* [Brief]: Would you pull out every line of the material that contains the string "holding"?

* [Task material]:
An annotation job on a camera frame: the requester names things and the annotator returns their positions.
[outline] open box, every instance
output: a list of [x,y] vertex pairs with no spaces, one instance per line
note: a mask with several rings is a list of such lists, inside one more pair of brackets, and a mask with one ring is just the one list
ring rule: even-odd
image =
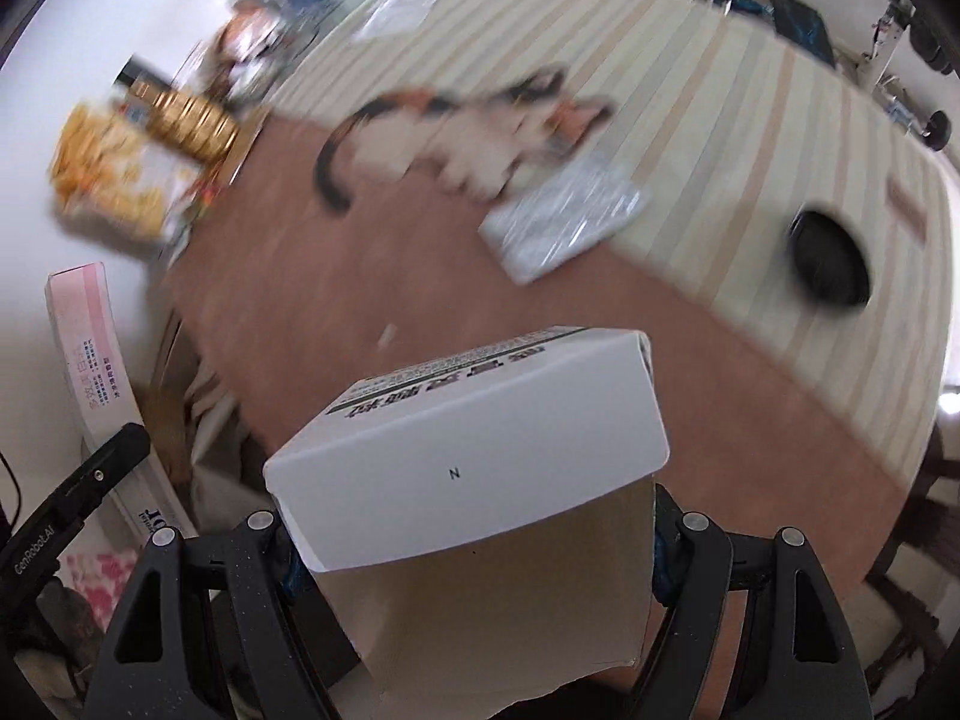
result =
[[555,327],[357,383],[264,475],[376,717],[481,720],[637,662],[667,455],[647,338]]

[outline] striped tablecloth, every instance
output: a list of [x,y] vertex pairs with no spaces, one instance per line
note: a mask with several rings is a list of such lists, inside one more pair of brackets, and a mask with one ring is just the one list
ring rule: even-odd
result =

--

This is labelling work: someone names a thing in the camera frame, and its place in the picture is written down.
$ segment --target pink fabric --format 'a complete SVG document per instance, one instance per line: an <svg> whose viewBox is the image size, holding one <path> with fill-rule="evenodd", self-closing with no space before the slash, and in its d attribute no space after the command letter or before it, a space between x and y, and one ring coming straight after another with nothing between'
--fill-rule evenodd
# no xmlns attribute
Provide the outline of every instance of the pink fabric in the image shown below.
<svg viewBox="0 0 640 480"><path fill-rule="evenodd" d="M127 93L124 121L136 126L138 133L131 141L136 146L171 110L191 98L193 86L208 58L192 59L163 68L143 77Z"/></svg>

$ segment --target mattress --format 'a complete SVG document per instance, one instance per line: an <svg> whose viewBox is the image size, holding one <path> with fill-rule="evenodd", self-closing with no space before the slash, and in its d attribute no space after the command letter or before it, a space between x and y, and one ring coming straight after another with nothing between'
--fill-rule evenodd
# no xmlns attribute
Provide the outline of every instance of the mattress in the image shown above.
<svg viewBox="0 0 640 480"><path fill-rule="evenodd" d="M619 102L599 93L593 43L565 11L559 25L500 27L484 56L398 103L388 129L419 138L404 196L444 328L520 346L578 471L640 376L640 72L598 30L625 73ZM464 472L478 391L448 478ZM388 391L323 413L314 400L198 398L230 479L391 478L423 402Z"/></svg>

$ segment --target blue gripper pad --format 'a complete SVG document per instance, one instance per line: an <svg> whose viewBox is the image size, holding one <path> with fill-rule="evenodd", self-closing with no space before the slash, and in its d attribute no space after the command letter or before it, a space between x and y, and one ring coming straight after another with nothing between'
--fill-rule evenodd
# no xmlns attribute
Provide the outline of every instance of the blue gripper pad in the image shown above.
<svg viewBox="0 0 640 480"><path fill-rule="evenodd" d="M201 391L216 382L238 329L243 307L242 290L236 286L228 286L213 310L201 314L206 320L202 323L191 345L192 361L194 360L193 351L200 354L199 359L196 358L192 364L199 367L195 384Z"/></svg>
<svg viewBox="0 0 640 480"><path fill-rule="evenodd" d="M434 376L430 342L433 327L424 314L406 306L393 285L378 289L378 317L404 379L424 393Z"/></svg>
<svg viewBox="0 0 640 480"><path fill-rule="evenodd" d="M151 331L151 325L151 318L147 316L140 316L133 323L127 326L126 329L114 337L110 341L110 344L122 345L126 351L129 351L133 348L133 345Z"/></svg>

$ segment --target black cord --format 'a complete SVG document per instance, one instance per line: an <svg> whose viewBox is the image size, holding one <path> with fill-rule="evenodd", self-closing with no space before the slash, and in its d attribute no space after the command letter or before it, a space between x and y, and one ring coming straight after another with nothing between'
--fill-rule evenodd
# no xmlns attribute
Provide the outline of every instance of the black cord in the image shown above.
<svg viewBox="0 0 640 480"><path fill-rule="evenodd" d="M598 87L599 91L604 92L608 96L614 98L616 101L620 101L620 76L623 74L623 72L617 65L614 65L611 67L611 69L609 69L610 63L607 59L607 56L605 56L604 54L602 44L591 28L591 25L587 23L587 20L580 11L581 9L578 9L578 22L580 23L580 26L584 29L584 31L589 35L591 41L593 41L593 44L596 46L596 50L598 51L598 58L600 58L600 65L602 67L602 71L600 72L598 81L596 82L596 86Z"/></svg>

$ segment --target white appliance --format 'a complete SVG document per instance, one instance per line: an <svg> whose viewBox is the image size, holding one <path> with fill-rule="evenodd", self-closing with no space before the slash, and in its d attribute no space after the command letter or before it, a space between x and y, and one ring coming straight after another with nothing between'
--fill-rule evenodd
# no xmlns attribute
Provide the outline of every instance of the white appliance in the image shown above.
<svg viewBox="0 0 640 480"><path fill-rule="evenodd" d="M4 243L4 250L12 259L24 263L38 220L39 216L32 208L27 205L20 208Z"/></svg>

* [Output of the exercise]:
$ segment --target pink fabric --format 'a complete SVG document per instance, one instance per line: an <svg> whose viewBox is the image size, holding one <path> with fill-rule="evenodd", self-closing with no space before the slash, and in its d attribute no space after the command letter or before it, a space between x and y, and one ring coming straight after another with nothing between'
$ segment --target mattress --format 'a complete SVG document per instance, one instance per line: an <svg> whose viewBox is the image size, holding one <path> with fill-rule="evenodd", self-closing with no space before the slash, and in its d attribute no space after the command letter or before it, a space between x and y, and one ring coming straight after another with nothing between'
$ segment --target blue gripper pad --format 'a complete SVG document per instance, one instance per line: an <svg> whose viewBox is the image size, holding one <path> with fill-rule="evenodd", self-closing with no space before the slash, and in its d attribute no space after the command letter or before it, a space between x and y, and one ring coming straight after another with nothing between'
$ segment --target black cord --format 'a complete SVG document per instance, one instance per line: an <svg> whose viewBox is the image size, holding one <path> with fill-rule="evenodd", self-closing with no space before the slash, and in its d attribute no space after the command letter or before it, a space between x and y, and one ring coming straight after another with nothing between'
$ segment --target white appliance --format 'a complete SVG document per instance, one instance per line: an <svg> whose viewBox is the image size, holding one <path> with fill-rule="evenodd", self-closing with no space before the slash, and in its d attribute no space after the command letter or before it, a space between x and y, and one ring coming straight after another with nothing between'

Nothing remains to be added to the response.